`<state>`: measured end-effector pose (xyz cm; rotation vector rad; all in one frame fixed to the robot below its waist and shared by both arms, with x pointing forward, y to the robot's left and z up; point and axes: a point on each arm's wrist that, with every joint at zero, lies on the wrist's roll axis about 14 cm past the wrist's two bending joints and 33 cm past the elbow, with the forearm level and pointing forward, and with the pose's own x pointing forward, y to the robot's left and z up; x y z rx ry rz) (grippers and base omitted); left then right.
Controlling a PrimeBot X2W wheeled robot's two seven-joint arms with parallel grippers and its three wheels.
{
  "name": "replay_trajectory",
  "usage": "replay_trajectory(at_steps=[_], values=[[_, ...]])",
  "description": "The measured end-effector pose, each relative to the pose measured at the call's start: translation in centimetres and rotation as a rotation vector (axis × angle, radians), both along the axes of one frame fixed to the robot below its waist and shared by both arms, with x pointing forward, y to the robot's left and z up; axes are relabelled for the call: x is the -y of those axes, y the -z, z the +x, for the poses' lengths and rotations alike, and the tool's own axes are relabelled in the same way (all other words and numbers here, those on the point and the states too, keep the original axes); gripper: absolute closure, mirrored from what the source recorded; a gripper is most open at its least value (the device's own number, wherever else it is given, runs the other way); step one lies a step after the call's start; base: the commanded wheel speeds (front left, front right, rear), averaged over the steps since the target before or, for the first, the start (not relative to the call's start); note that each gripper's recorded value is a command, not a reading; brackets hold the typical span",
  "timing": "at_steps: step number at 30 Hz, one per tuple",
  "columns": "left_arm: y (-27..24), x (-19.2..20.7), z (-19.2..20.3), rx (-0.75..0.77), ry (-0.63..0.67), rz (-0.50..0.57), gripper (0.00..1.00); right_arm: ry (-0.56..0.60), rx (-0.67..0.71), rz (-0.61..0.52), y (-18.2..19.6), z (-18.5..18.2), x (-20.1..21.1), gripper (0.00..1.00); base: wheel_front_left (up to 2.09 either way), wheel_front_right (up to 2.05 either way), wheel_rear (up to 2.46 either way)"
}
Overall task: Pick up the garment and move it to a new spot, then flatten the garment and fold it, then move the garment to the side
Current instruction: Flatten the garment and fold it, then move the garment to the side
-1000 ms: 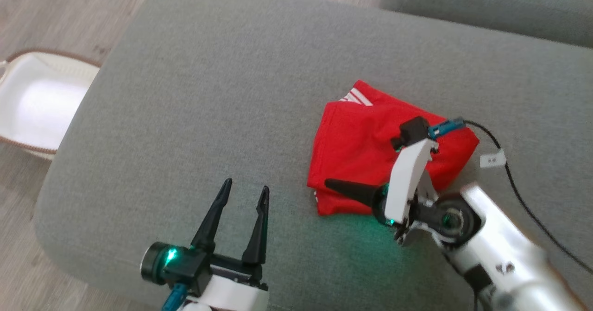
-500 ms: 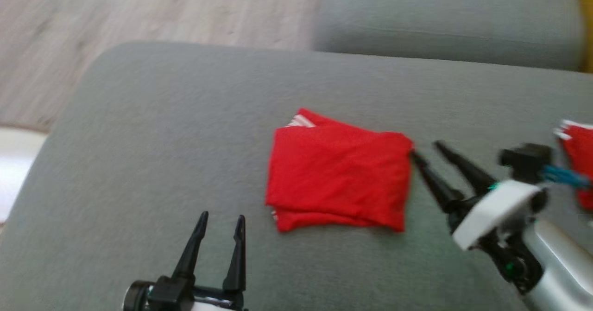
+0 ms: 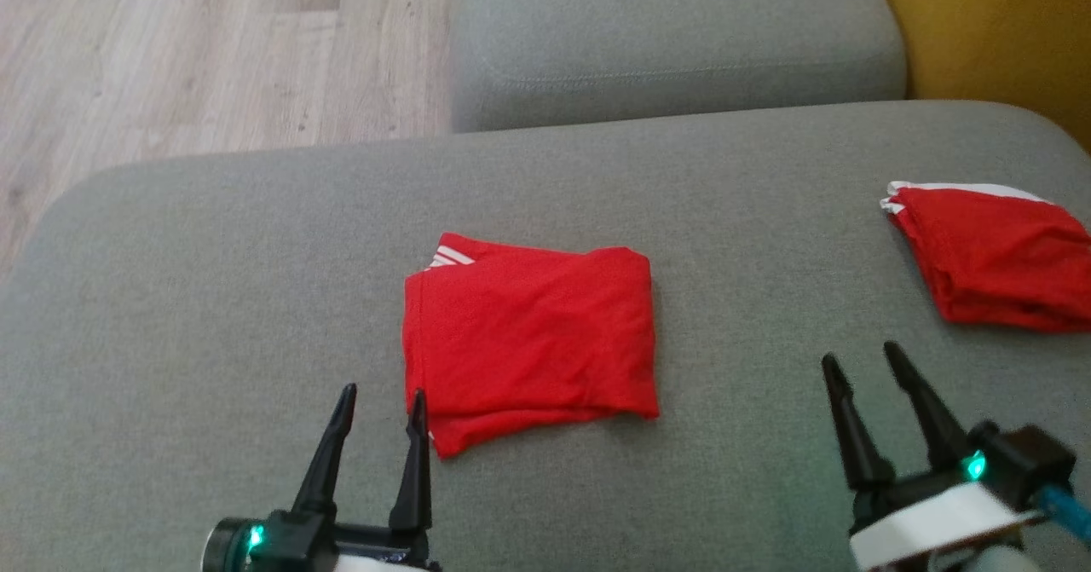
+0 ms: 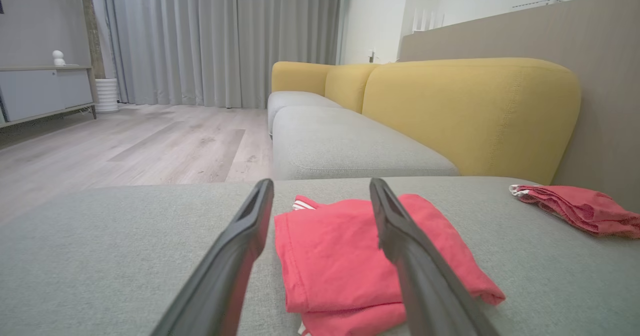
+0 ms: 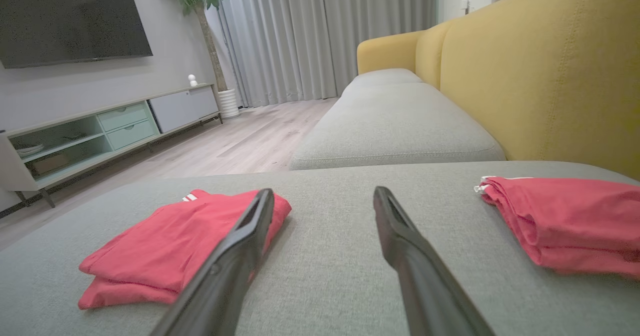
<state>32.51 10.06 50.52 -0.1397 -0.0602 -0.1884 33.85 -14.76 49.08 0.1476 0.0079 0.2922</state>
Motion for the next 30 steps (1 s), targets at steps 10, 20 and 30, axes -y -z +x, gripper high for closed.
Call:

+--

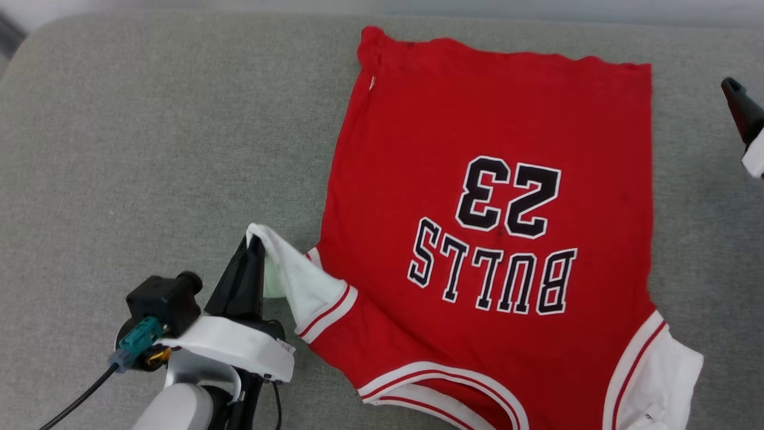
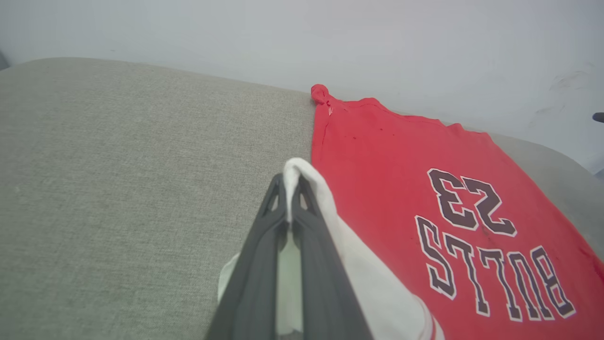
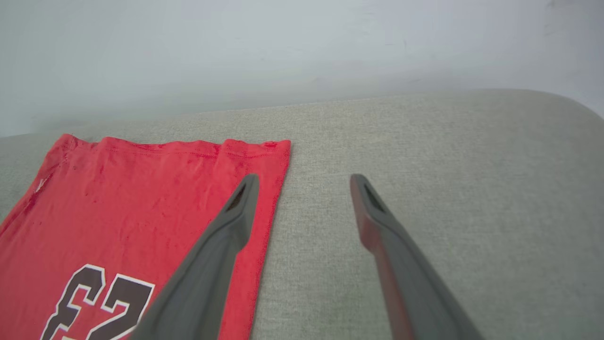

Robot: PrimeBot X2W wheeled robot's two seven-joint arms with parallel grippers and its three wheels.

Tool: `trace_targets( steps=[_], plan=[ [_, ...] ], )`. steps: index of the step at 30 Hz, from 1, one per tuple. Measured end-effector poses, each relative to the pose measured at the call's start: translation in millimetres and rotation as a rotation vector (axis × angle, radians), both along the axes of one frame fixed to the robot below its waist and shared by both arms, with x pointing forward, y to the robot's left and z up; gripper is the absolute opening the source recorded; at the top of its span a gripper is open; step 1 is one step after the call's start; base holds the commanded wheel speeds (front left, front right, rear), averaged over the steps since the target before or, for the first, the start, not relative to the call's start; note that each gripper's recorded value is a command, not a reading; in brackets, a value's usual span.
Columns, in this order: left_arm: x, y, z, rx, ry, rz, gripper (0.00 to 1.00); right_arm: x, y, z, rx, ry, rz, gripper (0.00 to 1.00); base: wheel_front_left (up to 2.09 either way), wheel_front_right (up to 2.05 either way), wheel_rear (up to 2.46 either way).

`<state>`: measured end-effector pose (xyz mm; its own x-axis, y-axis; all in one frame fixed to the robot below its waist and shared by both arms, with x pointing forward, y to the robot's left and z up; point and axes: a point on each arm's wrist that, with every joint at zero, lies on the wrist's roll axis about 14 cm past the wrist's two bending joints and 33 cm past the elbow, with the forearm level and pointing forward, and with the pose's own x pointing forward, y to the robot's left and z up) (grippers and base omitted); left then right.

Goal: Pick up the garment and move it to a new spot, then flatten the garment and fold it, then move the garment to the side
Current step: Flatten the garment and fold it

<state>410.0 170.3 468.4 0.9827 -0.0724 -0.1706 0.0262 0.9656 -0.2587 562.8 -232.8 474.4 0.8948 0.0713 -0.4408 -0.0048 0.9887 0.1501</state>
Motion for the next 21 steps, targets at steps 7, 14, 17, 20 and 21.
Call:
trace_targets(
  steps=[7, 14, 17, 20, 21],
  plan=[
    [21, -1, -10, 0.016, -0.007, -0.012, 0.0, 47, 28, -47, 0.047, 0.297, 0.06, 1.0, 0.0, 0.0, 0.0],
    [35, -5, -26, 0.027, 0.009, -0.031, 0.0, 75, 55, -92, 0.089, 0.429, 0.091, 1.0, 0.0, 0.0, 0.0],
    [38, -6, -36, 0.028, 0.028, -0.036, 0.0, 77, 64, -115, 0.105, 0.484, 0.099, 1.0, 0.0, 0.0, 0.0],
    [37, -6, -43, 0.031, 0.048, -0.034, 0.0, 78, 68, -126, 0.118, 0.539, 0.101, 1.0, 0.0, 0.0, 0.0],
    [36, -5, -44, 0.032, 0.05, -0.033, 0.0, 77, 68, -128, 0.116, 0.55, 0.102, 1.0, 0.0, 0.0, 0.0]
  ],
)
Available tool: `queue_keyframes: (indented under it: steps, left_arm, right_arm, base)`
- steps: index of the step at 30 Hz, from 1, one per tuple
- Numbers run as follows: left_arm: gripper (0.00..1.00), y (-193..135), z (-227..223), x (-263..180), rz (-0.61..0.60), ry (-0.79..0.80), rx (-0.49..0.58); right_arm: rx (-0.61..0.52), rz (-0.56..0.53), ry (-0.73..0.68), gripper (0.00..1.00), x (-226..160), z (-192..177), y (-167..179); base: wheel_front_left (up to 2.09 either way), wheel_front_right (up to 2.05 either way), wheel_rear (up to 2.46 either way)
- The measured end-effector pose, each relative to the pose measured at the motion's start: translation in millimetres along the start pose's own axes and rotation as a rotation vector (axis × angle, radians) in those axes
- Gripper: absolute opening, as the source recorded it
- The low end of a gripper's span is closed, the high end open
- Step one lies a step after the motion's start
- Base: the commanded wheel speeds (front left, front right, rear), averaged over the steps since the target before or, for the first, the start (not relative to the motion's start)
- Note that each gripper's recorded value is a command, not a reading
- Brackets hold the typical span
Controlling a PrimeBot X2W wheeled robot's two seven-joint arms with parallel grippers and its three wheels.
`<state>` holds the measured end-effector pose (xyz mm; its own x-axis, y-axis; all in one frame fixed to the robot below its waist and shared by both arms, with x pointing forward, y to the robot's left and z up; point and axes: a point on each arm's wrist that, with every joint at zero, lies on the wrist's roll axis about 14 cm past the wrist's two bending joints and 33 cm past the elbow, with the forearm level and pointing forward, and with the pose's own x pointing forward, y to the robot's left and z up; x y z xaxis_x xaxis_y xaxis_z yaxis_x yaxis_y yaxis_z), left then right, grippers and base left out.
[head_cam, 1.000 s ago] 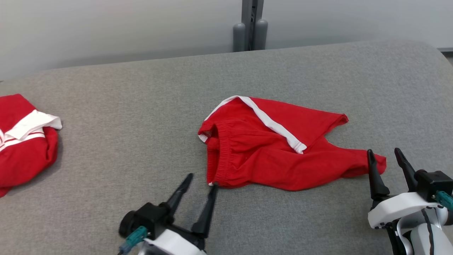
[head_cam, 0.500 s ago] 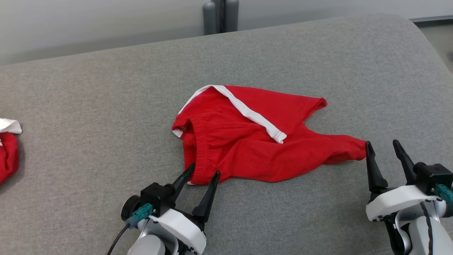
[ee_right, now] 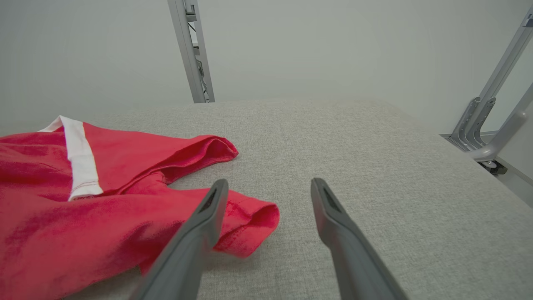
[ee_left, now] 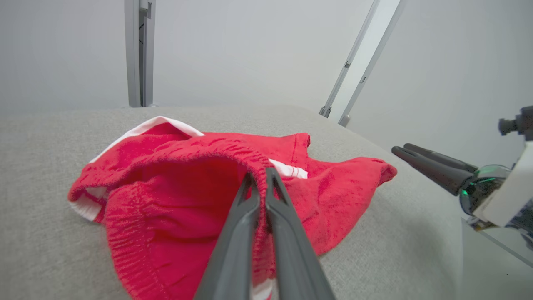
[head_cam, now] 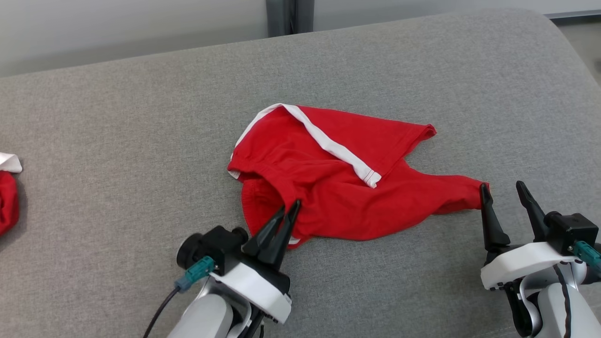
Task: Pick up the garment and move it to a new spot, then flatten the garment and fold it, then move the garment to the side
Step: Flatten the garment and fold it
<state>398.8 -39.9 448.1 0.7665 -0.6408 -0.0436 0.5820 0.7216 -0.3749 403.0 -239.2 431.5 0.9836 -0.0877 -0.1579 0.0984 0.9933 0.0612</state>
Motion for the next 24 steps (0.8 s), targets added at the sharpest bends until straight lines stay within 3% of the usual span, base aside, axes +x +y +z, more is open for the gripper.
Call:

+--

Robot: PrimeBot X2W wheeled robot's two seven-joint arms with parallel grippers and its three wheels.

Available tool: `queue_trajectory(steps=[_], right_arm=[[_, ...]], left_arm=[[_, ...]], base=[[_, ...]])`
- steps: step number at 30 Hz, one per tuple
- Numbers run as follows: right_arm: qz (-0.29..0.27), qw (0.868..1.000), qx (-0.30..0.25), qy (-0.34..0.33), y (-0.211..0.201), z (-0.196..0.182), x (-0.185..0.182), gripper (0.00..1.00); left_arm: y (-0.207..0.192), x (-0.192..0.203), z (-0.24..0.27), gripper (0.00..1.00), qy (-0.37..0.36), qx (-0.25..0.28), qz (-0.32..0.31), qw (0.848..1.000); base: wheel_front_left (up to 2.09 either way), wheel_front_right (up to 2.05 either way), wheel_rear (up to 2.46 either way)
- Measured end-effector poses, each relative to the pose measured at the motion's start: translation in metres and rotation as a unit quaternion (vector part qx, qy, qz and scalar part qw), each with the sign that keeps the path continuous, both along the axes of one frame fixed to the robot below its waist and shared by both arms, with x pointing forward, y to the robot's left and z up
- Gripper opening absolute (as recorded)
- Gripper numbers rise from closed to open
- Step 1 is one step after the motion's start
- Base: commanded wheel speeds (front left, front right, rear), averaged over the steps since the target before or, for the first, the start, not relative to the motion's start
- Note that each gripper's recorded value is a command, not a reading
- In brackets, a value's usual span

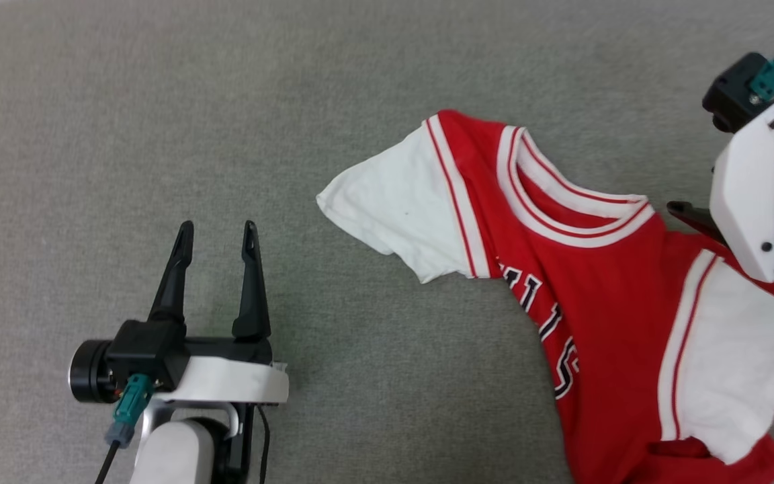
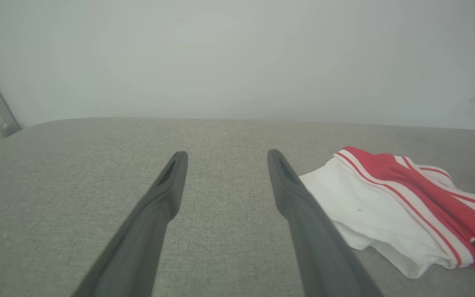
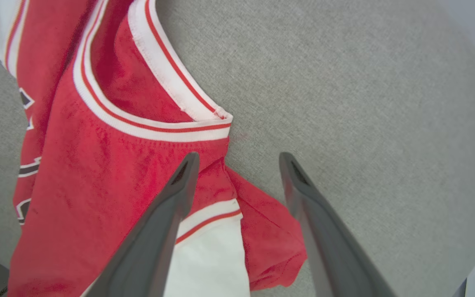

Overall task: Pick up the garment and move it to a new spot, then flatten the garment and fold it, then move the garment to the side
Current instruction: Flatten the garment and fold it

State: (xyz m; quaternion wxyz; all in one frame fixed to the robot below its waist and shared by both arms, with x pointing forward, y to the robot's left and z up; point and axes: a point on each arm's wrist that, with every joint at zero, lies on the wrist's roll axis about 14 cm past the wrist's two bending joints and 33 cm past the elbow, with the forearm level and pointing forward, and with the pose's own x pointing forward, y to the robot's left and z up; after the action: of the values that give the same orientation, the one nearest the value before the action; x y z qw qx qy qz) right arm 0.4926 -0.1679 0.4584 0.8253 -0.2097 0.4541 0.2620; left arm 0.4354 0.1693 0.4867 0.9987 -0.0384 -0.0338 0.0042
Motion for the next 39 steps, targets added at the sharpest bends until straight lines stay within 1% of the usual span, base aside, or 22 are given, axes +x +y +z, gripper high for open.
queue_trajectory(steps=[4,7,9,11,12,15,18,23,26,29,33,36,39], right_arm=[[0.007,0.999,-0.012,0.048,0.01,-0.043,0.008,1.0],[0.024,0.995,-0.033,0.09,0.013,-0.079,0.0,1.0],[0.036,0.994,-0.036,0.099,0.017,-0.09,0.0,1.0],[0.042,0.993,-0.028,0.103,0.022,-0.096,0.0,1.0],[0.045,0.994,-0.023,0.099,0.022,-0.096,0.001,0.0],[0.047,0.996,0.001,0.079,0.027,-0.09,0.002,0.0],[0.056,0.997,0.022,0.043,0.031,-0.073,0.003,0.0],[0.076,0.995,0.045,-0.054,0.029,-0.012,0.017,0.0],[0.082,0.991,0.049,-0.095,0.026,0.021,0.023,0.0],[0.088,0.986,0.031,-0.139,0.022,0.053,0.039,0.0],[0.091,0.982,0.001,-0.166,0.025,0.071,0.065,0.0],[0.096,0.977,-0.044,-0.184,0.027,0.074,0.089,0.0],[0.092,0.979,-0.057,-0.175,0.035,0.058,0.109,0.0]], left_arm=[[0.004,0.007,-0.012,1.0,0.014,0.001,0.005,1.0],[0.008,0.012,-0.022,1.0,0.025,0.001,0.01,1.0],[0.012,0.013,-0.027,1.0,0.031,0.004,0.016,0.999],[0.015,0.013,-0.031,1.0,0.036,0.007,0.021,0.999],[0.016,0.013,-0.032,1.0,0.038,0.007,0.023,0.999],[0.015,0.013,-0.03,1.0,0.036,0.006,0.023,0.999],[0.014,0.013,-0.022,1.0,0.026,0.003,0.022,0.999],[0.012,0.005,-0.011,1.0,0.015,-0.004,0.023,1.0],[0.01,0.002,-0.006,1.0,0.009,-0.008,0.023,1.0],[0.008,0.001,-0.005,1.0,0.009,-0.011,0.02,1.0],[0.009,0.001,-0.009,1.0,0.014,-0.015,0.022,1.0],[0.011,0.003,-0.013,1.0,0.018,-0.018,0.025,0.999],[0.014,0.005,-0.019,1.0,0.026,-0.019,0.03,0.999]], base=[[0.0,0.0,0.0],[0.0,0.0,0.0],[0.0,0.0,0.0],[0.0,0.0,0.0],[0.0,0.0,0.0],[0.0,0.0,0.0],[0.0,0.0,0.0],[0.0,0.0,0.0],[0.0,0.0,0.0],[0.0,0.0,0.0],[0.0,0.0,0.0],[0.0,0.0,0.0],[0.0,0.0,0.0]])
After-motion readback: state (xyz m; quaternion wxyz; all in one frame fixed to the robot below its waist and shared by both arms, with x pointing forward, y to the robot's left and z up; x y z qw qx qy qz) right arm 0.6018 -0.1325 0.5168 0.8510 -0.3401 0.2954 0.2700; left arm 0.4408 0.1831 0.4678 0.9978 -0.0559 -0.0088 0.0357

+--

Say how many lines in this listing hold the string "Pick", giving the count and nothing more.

Solution to the problem
4